Old 09-13-21, 05:45 AM
  #66  
eduskator
Senior Member
 
eduskator's Avatar
 
Join Date: Aug 2019
Location: Québec, Canada
Posts: 2,108

Bikes: SL8 Pro, TCR beater

Mentioned: 6 Post(s)
Tagged: 0 Thread(s)
Quoted: 981 Post(s)
Liked 583 Times in 438 Posts
Originally Posted by himespau
Mike's new owners probably look at it as a chance to try to convert some of those sales to their bikes. Specialized probably look at it as a chance to move 400 other people/shops further up in the line and build goodwill with those customers since, if the Mike's buyers were loyal to the lbs, they wouldn't be necessarily retained as Specialized customers anyway. I bet things would have turned out differently (potentially including 400 people not having already paid in deposits for bikes on order to jerk around) had we not been in a global bike shortage at the moment.
Exactly! Power changes people / things. I thought building customer's loyalty was the most important thing in the bike industry given that you don't buy a bike every year and that a happy client will be a returning client at some point, but this doesn't seem to be as important as before since summer 2020.
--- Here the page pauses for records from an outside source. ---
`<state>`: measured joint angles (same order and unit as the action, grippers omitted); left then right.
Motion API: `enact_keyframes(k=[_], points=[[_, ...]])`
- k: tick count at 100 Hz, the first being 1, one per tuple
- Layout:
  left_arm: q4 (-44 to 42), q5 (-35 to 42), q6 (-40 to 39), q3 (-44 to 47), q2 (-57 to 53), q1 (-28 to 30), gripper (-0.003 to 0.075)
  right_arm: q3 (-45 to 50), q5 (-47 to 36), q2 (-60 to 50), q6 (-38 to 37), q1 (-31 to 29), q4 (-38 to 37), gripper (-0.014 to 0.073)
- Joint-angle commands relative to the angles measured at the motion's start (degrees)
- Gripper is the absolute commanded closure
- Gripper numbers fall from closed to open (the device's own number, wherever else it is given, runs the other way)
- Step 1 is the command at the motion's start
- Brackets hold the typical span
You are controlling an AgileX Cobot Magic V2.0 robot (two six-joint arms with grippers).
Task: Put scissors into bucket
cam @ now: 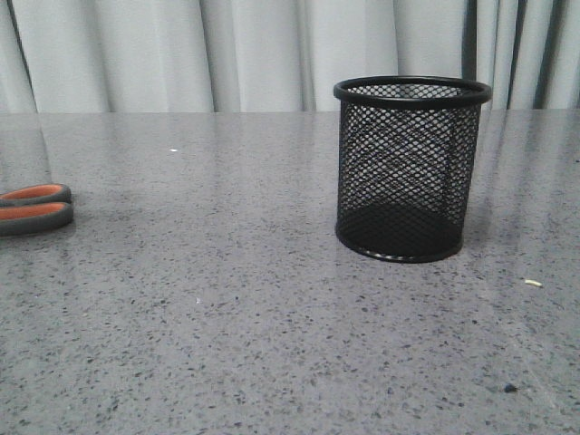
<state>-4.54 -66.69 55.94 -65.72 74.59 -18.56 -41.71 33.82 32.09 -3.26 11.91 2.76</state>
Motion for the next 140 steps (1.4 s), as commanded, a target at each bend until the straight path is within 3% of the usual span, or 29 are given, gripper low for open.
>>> enact_keyframes(k=[1, 18, 38, 59, 140], points=[[-0.92, 0.68, 5.51, -1.94, 1.13, -0.51, 0.0383, -2.0, -2.46, 0.65, 0.23, 0.0, -0.65, 0.0168], [4.54, 1.0, 19.15, -1.94, 4.65, 0.96, 0.0383, -2.0, -2.18, 0.65, 0.23, 0.0, -0.65, 0.0168], [7.08, 1.46, 20.94, -1.94, 8.59, 5.72, 0.0383, -2.0, -2.18, 0.65, 0.23, 0.0, -0.65, 0.0168], [11.7, 2.03, 29.11, -1.94, 9.12, 9.21, 0.0383, -1.89, -2.79, 0.65, 0.23, 0.0, -0.65, 0.0168], [13.36, 4.99, 29.37, -1.94, 15.06, 12.1, 0.0383, -1.89, -2.56, 0.65, 0.23, 0.0, -0.61, 0.0168]])
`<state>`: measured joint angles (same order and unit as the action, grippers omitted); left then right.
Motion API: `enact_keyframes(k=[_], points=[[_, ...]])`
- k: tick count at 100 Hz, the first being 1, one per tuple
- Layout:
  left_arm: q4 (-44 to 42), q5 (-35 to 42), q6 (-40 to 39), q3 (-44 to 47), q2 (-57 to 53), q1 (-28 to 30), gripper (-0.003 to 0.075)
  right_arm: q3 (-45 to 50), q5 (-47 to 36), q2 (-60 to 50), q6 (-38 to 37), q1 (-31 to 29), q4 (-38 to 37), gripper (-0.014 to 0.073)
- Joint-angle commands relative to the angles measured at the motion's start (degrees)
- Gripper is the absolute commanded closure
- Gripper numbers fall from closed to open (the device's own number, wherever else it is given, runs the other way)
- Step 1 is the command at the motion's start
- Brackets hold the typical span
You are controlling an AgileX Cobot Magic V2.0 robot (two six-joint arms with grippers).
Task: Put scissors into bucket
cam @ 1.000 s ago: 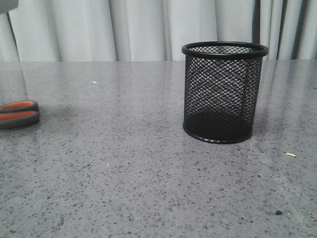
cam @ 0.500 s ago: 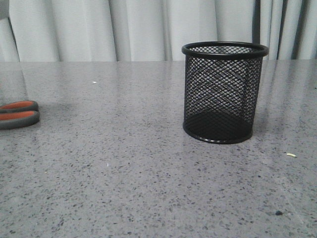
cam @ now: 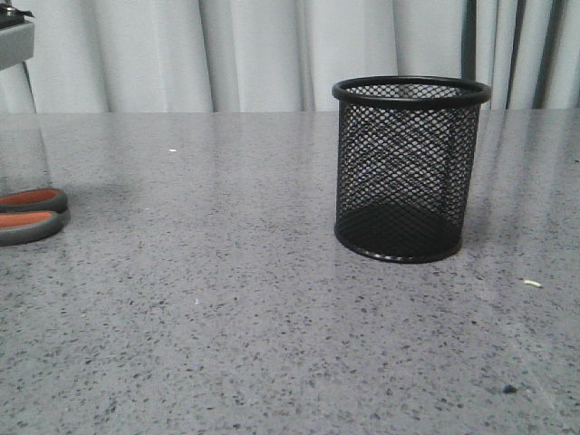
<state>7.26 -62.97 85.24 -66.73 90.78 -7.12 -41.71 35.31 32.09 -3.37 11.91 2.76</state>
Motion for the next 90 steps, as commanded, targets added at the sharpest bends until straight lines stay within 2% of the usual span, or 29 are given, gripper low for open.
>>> enact_keyframes(k=[1, 16, 23, 35, 51, 63, 82, 90], points=[[1.87, 1.12, 0.08, -0.93, -1.12, 0.81, 0.0383, -1.89, -4.04, 0.65, 0.33, 0.0, -0.61, 0.0168], [5.16, 0.03, 0.08, -0.93, -0.85, 1.23, 0.0386, -1.89, -4.04, 0.65, 0.33, 0.0, 0.32, 0.0168], [8.75, -1.48, -0.03, -0.93, -0.85, 1.23, 0.0417, -1.89, -4.04, 0.65, 0.33, 0.0, 0.88, 0.0168], [13.46, -4.66, -0.29, -0.93, -1.14, 1.23, 0.0559, -1.89, -4.0, 0.65, 0.33, 0.0, 3.65, 0.0168], [14.86, -3.57, -0.73, -0.93, -4.48, 1.23, 0.0736, -1.89, -3.42, 0.65, 1.76, 1.99, 9.85, 0.0168], [16.61, 1.8, -0.73, -0.93, -9.81, 1.23, 0.0739, -1.89, -4.79, 0.65, 9.94, 5.16, 21.09, 0.0168], [23.61, 10.21, -0.73, -0.93, -19.81, 0.49, 0.0739, -1.89, -8.6, 1.74, 28.64, 11.15, 49.02, 0.0168], [24.37, 12.38, -0.73, -0.93, -23.58, -2.25, 0.0739, -2.4, -8.38, 3.95, 34.01, 13.09, 56.57, 0.0167]])
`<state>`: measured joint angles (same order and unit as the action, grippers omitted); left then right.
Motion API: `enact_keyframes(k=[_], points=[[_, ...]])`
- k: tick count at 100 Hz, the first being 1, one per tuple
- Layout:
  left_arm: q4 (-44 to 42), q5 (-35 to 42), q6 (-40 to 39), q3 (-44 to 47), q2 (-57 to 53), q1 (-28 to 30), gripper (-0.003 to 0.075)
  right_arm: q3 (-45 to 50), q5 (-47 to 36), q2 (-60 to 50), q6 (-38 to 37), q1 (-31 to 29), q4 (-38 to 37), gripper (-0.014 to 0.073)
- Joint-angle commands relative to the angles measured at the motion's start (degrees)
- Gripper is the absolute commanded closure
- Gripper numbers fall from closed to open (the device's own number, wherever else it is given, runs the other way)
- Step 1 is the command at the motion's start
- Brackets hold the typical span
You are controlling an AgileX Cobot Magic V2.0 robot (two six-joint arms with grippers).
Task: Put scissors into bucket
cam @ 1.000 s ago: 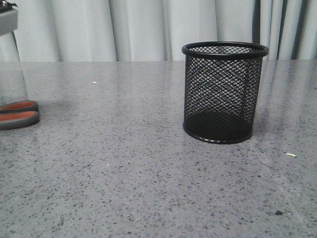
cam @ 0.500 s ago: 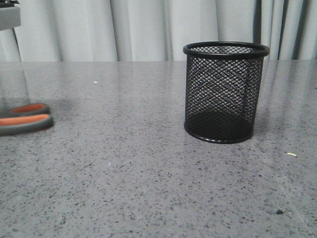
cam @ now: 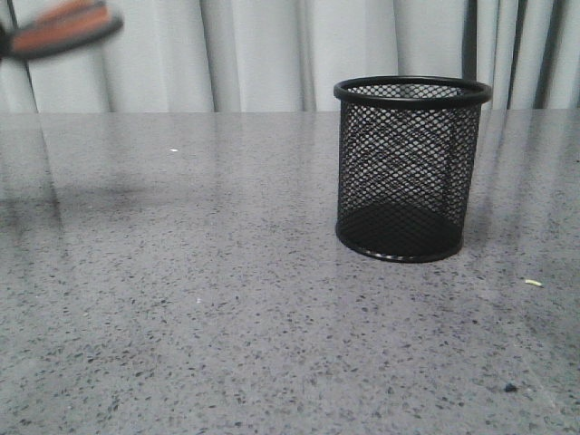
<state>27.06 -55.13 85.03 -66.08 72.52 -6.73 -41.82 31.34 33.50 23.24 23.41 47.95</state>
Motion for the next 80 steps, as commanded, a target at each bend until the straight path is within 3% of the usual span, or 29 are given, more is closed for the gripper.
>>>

400 potential furious customers doesn't make much difference when there are thousands of others around on waiting lists that would be even willing to pay more than the MSRP just to get one quicker.

Now, is it Mike's that got rid of Specialized at the speed of light or is it Specialized that ended their business with Mike's as soon as they heard that it had been sold to Pon? It may be our answer.

Last edited by eduskator; 09-13-21 at 05:54 AM.